About Counselling and CBT

About counselling and how it can help.

Counselling is the process by which a trained and suitably qualified Counsellor helps a client to communicate about issues of concern to the client with the aim of facilitating deeper understanding and insight.

At BCS clients can expect to be given the time and space they require to talk and disclose at their own pace. The counsellor will provide a safe, non-judgemental and confidential environment for this to work to take place. Listening carefully to the client, the counsellor will endeavour to convey acceptance and empathic understanding. The difficulties being experienced by the client may be confined to a limited area of their life, such as work related issues, or may be filtering into many aspects of their experience including how they have begun to feel about themself. During the early stages of counselling the counsellor will aim to assess with the client the extent to which and nature of how a clients’ presenting problems are inter-related.

The BCS counsellor may help the client to explore different approaches or  perspectives which may be of value to the client when considering embarking on a process of development or change. However, she will not make decisions on behalf of a client or recommend a particular course of action. The counselling support provided will be impartial with the aim that this will help empower the client.
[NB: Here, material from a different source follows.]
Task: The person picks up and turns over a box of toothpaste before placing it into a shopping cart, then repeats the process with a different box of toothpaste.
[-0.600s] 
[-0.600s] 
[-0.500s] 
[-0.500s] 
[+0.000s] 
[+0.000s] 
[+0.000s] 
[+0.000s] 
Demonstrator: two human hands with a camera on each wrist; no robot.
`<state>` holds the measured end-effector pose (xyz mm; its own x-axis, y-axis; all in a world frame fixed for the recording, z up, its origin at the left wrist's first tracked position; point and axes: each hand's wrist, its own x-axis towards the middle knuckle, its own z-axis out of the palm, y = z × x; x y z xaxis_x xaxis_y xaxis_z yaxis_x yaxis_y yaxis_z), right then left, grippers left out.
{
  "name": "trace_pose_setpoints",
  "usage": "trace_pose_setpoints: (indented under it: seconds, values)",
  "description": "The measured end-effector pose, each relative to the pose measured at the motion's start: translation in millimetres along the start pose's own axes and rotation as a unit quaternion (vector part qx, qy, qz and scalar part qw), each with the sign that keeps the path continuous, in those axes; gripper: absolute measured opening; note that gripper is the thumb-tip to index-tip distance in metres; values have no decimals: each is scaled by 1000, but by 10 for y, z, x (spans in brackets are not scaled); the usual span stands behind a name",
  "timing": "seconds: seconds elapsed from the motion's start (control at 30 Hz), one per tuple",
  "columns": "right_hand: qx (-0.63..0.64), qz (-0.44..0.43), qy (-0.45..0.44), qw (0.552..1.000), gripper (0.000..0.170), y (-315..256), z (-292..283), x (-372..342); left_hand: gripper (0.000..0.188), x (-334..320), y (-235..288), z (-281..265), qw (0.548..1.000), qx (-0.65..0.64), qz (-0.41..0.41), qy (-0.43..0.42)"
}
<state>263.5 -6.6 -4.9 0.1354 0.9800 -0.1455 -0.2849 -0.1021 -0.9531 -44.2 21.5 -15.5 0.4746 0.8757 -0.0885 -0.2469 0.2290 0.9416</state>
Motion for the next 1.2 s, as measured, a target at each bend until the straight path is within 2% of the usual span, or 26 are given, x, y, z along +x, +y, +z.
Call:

About CBT and how it can help

Cognitive Behavioural Therapy (CBT) is a particular model of counselling that is recognised as being especially helpful in helping clients who have issues with a clear behavioural component, ie some eating disorders, OCD and depression.

A CBT therapist supports a client by a) helping the client identify links between their thoughts, feelings and behaviour and b) collaborating with the client to plan a process of behavioural change and rebalancing thoughts. This process of change has an experimental approach to the client trying out potentiallymore rewarding and helpful views and behaviours.

In this approach the therapist and client agree between session tasks which the client is responsible for putting into action.